Member of the U.S. House of Representatives from Arkansas's 2nd district
- In office January 3, 1939 – January 3, 1977
- Preceded by: John E. Miller
- Succeeded by: Jim Guy Tucker

Personal details
- Born: Wilbur Daigh Mills May 24, 1909 Kensett, Arkansas, U.S.
- Died: May 2, 1992 (aged 82) Searcy, Arkansas, U.S.
- Party: Democratic
- Spouse: Clarine Billingsley ​(m. 1934)​
- Alma mater: Hendrix College Harvard University

= Wilbur Mills =

American politician (1909–1992)

Wilbur Daigh Mills (May 24, 1909 – May 2, 1992) was an American Democratic politician and lawyer who represented in the United States House of Representatives from 1939 until his retirement in 1977. As chairman of the House Ways and Means Committee from 1958 to 1974, he was often called "the most powerful man in Washington".
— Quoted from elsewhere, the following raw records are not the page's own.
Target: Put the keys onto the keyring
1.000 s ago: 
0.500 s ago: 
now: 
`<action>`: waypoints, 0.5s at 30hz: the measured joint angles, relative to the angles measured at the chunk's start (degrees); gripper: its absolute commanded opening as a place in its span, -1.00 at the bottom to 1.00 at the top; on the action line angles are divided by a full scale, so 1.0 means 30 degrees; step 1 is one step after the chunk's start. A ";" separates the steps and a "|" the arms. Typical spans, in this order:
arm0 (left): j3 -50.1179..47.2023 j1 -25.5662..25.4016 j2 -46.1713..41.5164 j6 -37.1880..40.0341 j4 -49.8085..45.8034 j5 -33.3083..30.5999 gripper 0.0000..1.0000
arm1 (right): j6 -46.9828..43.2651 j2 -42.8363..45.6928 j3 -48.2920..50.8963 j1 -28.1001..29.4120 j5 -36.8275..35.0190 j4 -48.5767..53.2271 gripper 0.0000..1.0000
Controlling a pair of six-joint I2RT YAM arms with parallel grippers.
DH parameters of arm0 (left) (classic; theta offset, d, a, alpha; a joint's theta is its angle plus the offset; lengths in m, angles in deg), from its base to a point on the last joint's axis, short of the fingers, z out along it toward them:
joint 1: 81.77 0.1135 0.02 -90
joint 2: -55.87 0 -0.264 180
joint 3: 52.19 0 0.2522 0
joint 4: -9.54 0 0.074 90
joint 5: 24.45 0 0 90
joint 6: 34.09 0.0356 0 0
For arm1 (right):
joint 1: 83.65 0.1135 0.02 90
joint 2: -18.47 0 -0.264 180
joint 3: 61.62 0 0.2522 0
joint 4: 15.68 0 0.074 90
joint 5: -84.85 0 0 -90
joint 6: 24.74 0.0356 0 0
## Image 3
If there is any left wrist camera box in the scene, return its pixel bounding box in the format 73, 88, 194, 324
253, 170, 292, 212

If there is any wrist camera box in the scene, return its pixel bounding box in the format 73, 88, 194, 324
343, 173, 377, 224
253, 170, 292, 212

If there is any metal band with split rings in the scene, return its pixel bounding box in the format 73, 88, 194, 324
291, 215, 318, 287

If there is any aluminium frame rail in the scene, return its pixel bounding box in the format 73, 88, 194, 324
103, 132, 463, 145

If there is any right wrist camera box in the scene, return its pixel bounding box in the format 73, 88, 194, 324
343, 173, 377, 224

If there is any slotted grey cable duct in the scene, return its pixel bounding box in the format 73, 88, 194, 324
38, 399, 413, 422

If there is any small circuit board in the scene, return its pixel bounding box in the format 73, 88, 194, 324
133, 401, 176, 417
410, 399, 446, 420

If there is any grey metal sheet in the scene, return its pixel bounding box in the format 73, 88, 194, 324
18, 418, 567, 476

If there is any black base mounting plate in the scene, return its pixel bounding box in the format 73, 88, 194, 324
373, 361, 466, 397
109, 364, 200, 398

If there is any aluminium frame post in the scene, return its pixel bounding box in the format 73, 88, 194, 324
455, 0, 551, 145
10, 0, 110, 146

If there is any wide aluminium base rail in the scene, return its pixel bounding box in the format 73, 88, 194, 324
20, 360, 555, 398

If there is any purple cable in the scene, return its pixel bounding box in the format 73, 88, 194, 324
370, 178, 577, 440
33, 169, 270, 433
Born in Kensett, Arkansas, Mills began a legal career after attending Harvard Law School. He served as the youngest ever county judge of his native White County, Arkansas, then won election to the U.S. House of Representatives in 1938, the youngest elected from Arkansas. As the youngest chairman of the Ways and Means Committee, Mills was the Congressional architect in establishing Medicare. He was also the architect of the Tax Reform Act of 1969, lowering rates on the poor, raising rates on the rich, and creating the alternative minimum tax, as well as a strong advocate for infrastructure projects, especially the Interstate Highway System. Mills' name was entered in a few states in the 1972 Democratic Party presidential primaries, championing an automatic cost of living adjustment to Social Security, to mixed electoral results in the primaries.

After two public incidents with a stripper named Fanne Foxe, Mills stepped down as Chair of the Ways and Means and checked into the Palm Beach Institute for Alcoholism for three months and he declined to seek re-election in 1976, even though he had received more than 59% of the vote for re-election after the first incident. After leaving office, he returned to the practice of law and helped establish a center for the treatment of alcoholism, the Wilbur D. Mills Center for Alcoholism and Drug Treatment Center, while supporting similar centers around the country in their fundraising efforts.

==Youth and early political life==

Mills was born in Kensett, Arkansas, to Abbie Lois Daigh Mills and Ardra Pickens Mills. Kensett was the first public school in Arkansas to integrate under Mills's father, who was first superintendent, then chairman of the school board, and the banker for the school district. Mills attended public schools in Kensett but graduated as valedictorian from Searcy High School in Searcy, the county seat of White County. He thereafter graduated from Hendrix College in Conway, Arkansas, as salutatorian, having resided in Martin Hall. He studied constitutional law at Harvard Law School under Felix Frankfurter, who later was nominated and confirmed (1939) as an associate justice of the United States Supreme Court. Mills returned to Arkansas to run his father's bank and assist with the store during the Great Depression and was soon admitted to the Arkansas Bar Association in 1933.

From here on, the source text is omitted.